**EXERCISE GOAL**
Give back all the data below exactly as it is shown.

================

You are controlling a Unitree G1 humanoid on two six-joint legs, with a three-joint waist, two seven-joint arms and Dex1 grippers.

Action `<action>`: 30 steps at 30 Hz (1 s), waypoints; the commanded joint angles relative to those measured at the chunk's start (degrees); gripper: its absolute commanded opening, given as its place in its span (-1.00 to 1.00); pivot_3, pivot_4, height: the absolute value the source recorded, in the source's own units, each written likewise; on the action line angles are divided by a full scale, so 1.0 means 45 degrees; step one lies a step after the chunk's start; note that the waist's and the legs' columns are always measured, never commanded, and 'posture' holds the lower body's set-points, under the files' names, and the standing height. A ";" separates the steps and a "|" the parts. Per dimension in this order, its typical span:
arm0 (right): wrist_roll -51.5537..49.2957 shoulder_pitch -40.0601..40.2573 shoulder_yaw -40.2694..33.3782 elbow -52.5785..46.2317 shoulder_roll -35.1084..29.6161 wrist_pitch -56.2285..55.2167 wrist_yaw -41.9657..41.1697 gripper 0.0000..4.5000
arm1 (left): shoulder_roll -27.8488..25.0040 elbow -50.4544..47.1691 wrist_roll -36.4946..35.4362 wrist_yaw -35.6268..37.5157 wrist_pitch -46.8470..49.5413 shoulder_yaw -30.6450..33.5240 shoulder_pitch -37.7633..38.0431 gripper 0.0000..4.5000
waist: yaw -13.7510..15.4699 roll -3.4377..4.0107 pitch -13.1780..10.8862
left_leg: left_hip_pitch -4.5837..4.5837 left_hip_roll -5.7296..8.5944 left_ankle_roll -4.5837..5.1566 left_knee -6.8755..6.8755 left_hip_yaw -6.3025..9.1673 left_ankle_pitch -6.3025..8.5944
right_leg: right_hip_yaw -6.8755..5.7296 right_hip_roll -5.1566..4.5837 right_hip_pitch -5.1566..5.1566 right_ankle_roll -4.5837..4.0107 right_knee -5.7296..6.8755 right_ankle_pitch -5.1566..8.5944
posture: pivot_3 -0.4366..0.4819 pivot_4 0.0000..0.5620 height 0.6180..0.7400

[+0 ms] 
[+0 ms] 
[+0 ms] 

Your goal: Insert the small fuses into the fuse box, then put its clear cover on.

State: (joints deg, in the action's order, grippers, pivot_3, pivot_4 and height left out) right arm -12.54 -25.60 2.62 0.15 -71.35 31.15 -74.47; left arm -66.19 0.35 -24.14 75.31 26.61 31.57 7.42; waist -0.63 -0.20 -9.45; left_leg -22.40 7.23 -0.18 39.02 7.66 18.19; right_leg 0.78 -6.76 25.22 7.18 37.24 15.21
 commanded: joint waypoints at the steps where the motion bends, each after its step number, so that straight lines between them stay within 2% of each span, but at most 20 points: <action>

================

**RESULT FOR THIS EXERCISE**
You are controlling a Unitree G1 humanoid on two six-joint legs, with a three-joint waist, two seven-joint arms and Dex1 grippers.

Action `<action>`: 30 steps at 30 Hz (1 s), waypoints; the commanded joint angles relative to those measured at the chunk's start (degrees); gripper: its absolute commanded opening, given as its place in its span (-1.00 to 1.00); pivot_3, pivot_4, height: the absolute value the source recorded, in the source's own units, each written likewise; on the action line angles are divided by a full scale, so 1.0 means 45 degrees; step one lies a step after the chunk's start; note that the waist's and the legs' columns are always measured, never commanded, and 'posture' holds the lower body's set-points, under the files' names, and the standing height. A ";" separates the steps and a "|" the parts. Per dimension in this order, its typical span:
arm0 (right): wrist_roll -51.5537..49.2957 shoulder_pitch -40.0601..40.2573 shoulder_yaw -40.2694..33.3782 elbow -52.5785..46.2317 shoulder_roll -35.1084..29.6161 wrist_pitch -56.2285..55.2167 wrist_yaw -41.9657..41.1697 gripper 0.0000..4.5000
arm1 (left): shoulder_roll -27.8488..25.0040 elbow -50.4544..47.1691 wrist_roll -36.4946..35.4362 wrist_yaw -35.6268..37.5157 wrist_pitch -46.8470..49.5413 shoulder_yaw -30.6450..33.5240 shoulder_pitch -37.7633..38.0431 gripper 0.0000..4.5000
waist: yaw -13.7510..15.4699 roll -3.4377..4.0107 pitch -13.1780..10.8862
left_leg: left_hip_pitch -4.5837..4.5837 left_hip_roll -5.7296..8.5944 left_ankle_roll -4.5837..5.1566 left_knee -6.8755..6.8755 left_hip_yaw -6.3025..9.1673 left_ankle_pitch -6.3025..8.5944
right_leg: right_hip_yaw -6.8755..5.7296 right_hip_roll -5.1566..4.5837 right_hip_pitch -5.1566..5.1566 right_ankle_roll -4.5837..4.0107 right_knee -5.7296..6.8755 right_ankle_pitch -5.1566..8.5944
posture: pivot_3 -0.4366..0.4819 pivot_4 0.0000..0.5620 height 0.6180..0.7400

[+0 ms] 
[+0 ms] 
[+0 ms] 

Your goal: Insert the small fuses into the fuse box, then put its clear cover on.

State: (joints deg, in the action's order, grippers, pivot_3, pivot_4 and height left out) right arm -12.54 -25.60 2.62 0.15 -71.35 31.15 -74.47; left arm -66.19 0.35 -24.14 75.31 26.61 31.57 7.42; waist -0.63 -0.20 -9.45; left_leg -22.40 7.23 -0.18 39.02 7.66 18.19; right_leg 0.78 -6.76 25.22 7.18 37.24 15.21
 commanded: joint waypoints at the steps where the motion bends, each after its step number, so that straight lines between them stay within 2% of each span, but at most 20 points: <action>

No further output is needed here.